### EXERCISE REQUIREMENTS
Give the listing again in full and exactly, apart from its pictures.

### SUPPLIED MATERIAL

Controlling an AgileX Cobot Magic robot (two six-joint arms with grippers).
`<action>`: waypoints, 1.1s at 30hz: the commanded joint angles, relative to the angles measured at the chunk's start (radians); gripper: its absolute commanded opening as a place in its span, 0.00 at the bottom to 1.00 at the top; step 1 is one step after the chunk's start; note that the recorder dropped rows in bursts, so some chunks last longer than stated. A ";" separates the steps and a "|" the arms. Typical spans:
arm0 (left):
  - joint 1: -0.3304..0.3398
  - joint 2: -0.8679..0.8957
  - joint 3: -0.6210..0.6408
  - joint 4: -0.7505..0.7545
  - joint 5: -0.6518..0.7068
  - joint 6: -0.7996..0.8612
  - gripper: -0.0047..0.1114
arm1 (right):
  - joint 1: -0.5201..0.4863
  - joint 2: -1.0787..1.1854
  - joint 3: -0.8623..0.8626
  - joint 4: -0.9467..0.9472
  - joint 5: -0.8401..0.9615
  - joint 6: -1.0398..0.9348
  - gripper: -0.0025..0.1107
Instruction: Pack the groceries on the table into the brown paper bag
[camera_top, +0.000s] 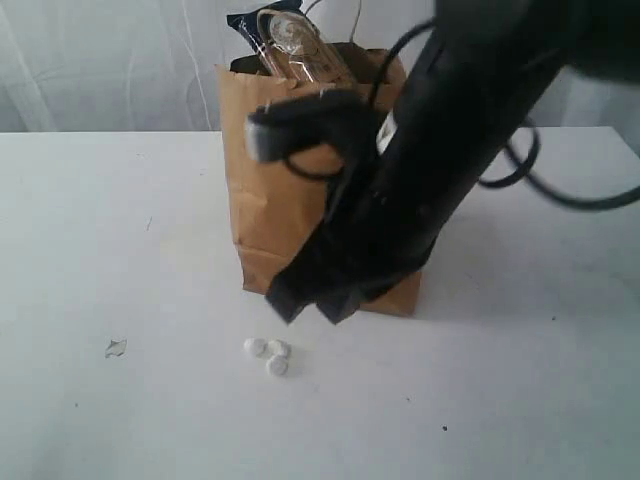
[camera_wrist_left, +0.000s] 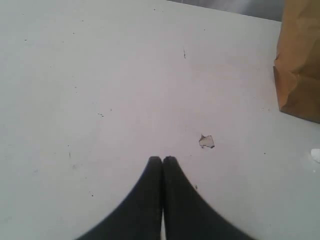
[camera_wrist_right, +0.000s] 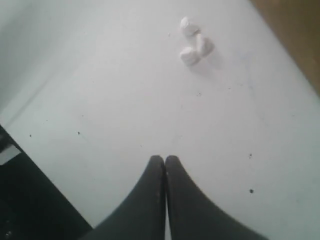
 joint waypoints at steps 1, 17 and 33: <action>0.000 -0.005 0.003 -0.007 -0.005 0.000 0.04 | 0.058 0.123 0.036 0.001 -0.125 -0.013 0.02; 0.000 -0.005 0.003 -0.007 -0.005 0.000 0.04 | 0.084 0.345 0.006 -0.057 -0.493 -0.057 0.41; 0.000 -0.005 0.003 -0.007 -0.005 0.000 0.04 | 0.080 0.466 0.006 -0.335 -0.499 0.154 0.41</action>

### TASK ANSWER
Controlling an AgileX Cobot Magic robot (two six-joint arms with grippers).
`<action>`: waypoints, 1.1s at 30hz: the commanded joint angles, relative to the angles measured at the chunk's start (radians); gripper: its absolute commanded opening as a place in its span, 0.00 at the bottom to 1.00 at the top; step 1 is one step after the chunk's start; note that the recorder dropped rows in bursts, so some chunks last longer than stated. A ";" separates the steps and a "|" the arms. Typical spans:
arm0 (left):
  - joint 1: -0.3304..0.3398
  - joint 2: -0.8679..0.8957
  - joint 3: -0.6210..0.6408
  - joint 4: -0.7505..0.7545
  - joint 5: -0.6518..0.7068
  - joint 6: -0.7996..0.8612
  - gripper: -0.0047..0.1114
arm1 (right):
  - joint 1: -0.5201..0.4863
  - joint 2: -1.0787..1.1854
  - joint 3: -0.8623..0.8626
  - joint 4: -0.9467..0.9472
  - joint 5: -0.8401..0.9615
  - joint 6: -1.0398..0.9348
  - gripper: -0.0025..0.1107
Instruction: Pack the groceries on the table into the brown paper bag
[camera_top, +0.000s] 
[camera_wrist_left, +0.000s] 
[camera_wrist_right, +0.000s] 
 joint waypoints at steps 1, 17 and 33: <action>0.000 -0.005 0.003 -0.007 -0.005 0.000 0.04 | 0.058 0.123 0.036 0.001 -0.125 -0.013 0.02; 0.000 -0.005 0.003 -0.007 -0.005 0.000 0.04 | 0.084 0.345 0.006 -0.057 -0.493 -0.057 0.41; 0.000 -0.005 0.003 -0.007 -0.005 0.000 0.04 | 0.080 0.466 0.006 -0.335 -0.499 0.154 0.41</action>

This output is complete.